Puisque Vasquez n’apercevait que des feux verts ou rouges, c’est que ce bâtiment était un voilier ; un steamer eût montré le feu blanc suspendu à l’étai de misaine. Il n’avait donc pas de machine qui lui permît de lutter contre le vent.

Vasquez allait et venait sur la grève, désespéré de son impuissance à empêcher ce naufrage. Ce qu’il aurait fallu, c’eût été que la lumière du phare se projetât à travers ces ténèbres… Et Vasquez se retournait du côté de la baie d’Elgor. Sa main se tendait inutilement vers le phare. Le phare ne s’allumerait pas plus cette nuit que les nuits précédentes depuis bientôt deux mois, et le navire était destiné à se perdre corps et biens sur les rochers du cap San Juan.

Alors une idée vint à Vasquez. Peut-être ce voilier pourrait-il encore éviter la terre s’il en avait connaissance. Même en admettant qu’il lui fût impossible de tenir la cape, peut-être, en modifiant quelque peu sa marche, éviterait-il d’aborder ce littoral, qui, en somme, du cap San Juan à la pointe Several, ne mesure guère plus de huit milles. Au delà, la mer s’ouvrirait devant son étrave.

Il y avait du bois, restes d’épaves, débris de carcasses sur la grève. Transporter quelques-uns de ces morceaux sur la pointe, en former un bûcher, y introduire des poignées de goémons, y mettre le feu, laisser au vent le soin d’en développer la flamme, n’était-ce donc pas faisable ?… Et cette flamme ne serait-elle pas aperçue du bâtiment, qui, ne fût-il plus qu’à un mille de la côte, aurait peut-être encore le temps de la parer ?…

Vasquez se mit aussitôt à l’œuvre. Il ramassa plusieurs morceaux de bois, et les porta à l’extrémité du cap. Les varechs secs ne manquaient point, car, s’il ventait, la pluie n’avait pas commencé à tomber. Puis, lorsque le foyer fut prêt, il essaya de l’allumer.

Trop tard… Une énorme masse apparut alors au milieu de l’obscurité. Soulevée par des lames monstrueuses, elle se précipitait avec une effrayante impétuosité. Avant que Vasquez eût pu faire un geste, elle arrivait en trombe sur la barrière des récifs.

Il y eut un fracas épouvantable et, bref, quelques cris de détresse vite étouffés… Puis on n’entendit plus que le sifflement des rafales et les hurlements de la mer qui s’écrasait sur le rivage.
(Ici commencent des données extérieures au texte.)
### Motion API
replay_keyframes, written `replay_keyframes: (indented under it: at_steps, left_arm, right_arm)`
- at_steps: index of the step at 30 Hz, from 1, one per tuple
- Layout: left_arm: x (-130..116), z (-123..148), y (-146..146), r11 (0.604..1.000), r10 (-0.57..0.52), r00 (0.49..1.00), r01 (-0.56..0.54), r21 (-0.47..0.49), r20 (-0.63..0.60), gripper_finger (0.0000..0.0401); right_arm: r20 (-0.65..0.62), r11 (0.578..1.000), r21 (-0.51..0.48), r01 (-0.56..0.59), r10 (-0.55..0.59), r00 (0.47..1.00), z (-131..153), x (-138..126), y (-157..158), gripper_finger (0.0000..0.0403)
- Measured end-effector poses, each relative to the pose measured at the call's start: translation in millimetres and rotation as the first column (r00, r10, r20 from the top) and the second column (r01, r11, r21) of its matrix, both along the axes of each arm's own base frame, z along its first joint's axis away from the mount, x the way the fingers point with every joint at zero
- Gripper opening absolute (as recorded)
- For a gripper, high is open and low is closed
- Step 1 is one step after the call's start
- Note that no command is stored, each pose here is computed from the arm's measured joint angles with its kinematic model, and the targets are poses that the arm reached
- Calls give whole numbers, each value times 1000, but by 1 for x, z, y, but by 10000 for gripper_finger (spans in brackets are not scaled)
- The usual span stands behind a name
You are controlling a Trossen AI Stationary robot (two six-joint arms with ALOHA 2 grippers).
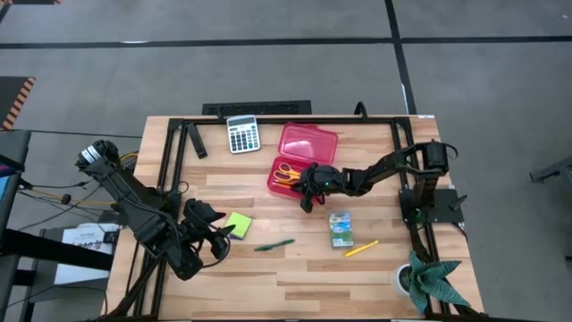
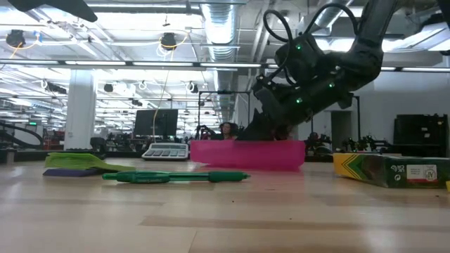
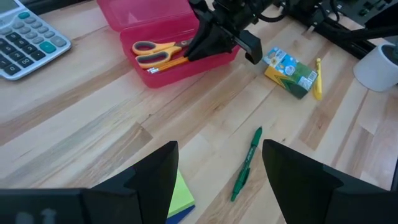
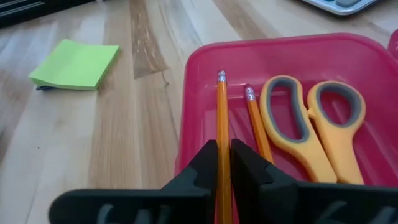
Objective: Pack school essentials
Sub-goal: Put the pencil into the supply box, then put the green pen into the supply box
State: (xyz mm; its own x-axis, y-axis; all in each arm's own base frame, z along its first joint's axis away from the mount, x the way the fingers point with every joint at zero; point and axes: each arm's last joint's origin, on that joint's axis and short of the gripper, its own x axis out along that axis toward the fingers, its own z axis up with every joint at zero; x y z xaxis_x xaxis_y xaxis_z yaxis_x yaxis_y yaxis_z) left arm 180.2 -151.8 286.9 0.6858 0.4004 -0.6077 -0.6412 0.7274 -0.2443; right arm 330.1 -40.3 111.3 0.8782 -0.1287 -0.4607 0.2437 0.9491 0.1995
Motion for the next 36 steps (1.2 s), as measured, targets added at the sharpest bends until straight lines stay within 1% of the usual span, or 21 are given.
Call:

Chapitre X – Après le naufrage

 

Le lendemain, au lever du soleil, la tempête se déchaînait encore avec autant de fureur. La mer apparaissait toute blanche jusqu’au plus lointain horizon. À l’extrémité du cap, les lames écumaient à quinze et vingt pieds de hauteur, et leurs embruns, éparpillés par le vent, volaient au-dessus de la falaise. La marée descendante et les rafales, se rencontrant à l’ouvert de la baie d’Elgor, s’y heurtaient avec une extraordinaire violence.